- [INSTRUCTIONS TO FOLLOW] From the data underneath, reproduce exactly the stretch that begins at the line with "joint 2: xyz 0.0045" and ends after the line with "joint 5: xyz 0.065".

__________

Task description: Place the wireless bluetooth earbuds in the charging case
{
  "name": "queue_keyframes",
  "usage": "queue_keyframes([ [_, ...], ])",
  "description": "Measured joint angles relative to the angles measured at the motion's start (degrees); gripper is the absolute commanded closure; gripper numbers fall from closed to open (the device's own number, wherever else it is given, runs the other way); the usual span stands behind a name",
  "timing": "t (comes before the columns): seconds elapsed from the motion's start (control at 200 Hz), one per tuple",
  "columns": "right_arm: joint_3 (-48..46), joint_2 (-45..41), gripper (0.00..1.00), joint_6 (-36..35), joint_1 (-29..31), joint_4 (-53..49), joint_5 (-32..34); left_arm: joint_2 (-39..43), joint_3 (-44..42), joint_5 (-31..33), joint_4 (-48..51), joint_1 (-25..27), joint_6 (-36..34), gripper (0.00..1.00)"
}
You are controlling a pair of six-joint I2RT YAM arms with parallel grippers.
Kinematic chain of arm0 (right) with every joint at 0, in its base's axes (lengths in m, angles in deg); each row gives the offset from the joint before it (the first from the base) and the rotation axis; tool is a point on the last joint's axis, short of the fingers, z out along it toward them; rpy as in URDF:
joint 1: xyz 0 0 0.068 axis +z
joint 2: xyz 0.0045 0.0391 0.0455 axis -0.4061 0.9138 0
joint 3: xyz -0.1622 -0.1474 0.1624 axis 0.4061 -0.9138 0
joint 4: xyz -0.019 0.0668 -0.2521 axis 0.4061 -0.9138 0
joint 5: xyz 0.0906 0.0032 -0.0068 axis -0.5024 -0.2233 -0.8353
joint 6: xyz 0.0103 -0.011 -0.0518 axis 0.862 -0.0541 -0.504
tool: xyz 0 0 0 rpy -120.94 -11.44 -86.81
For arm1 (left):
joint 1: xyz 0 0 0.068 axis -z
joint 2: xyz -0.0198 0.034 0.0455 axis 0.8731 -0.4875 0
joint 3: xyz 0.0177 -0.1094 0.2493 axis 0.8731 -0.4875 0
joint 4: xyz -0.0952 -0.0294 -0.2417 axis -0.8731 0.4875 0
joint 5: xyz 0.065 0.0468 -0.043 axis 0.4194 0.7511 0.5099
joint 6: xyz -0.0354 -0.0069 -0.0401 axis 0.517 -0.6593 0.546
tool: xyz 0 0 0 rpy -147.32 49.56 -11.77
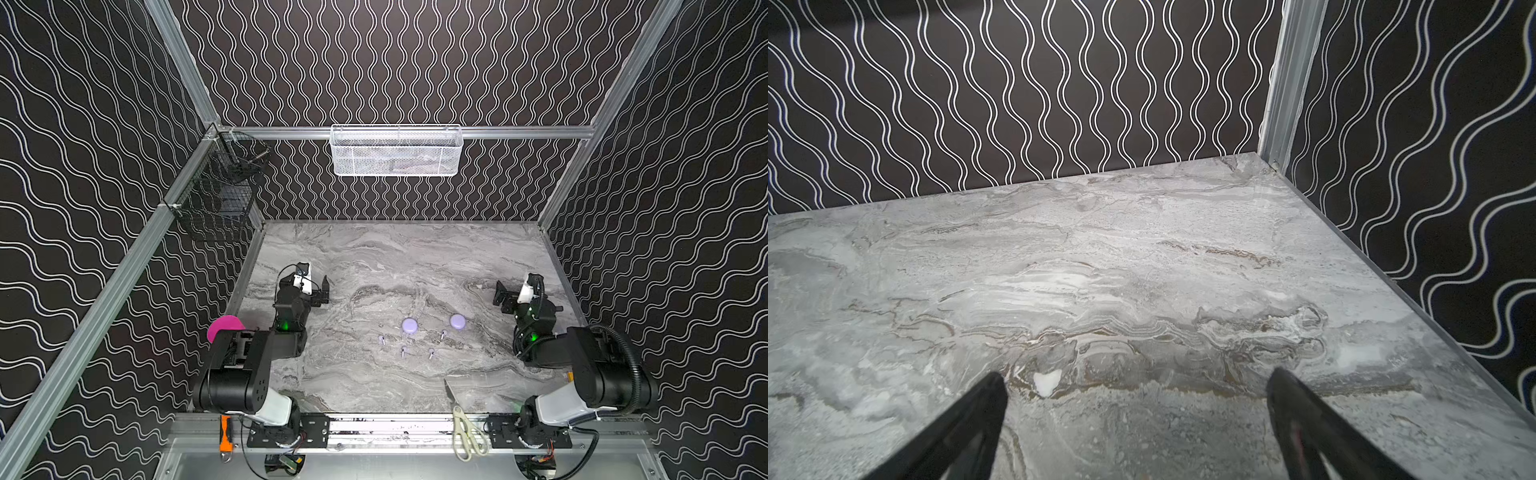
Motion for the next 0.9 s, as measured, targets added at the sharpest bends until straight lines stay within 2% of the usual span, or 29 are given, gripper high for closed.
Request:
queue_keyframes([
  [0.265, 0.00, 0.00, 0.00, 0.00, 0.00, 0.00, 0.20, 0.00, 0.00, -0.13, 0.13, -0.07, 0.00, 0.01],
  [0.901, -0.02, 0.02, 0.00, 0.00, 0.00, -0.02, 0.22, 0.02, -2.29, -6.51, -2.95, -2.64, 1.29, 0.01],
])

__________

- [TASK ANSWER]
joint 2: xyz 0.0045 0.0391 0.0455 axis -0.4061 0.9138 0
joint 3: xyz -0.1622 -0.1474 0.1624 axis 0.4061 -0.9138 0
joint 4: xyz -0.019 0.0668 -0.2521 axis 0.4061 -0.9138 0
joint 5: xyz 0.0906 0.0032 -0.0068 axis -0.5024 -0.2233 -0.8353
joint 6: xyz 0.0103 -0.011 -0.0518 axis 0.862 -0.0541 -0.504
tool: xyz 0 0 0 rpy -120.94 -11.44 -86.81
For arm1 (left):
joint 1: xyz 0 0 0.068 axis -z
joint 2: xyz -0.0198 0.034 0.0455 axis 0.8731 -0.4875 0
joint 3: xyz 0.0177 -0.1094 0.2493 axis 0.8731 -0.4875 0
joint 4: xyz -0.0952 -0.0294 -0.2417 axis -0.8731 0.4875 0
joint 5: xyz 0.065 0.0468 -0.043 axis 0.4194 0.7511 0.5099

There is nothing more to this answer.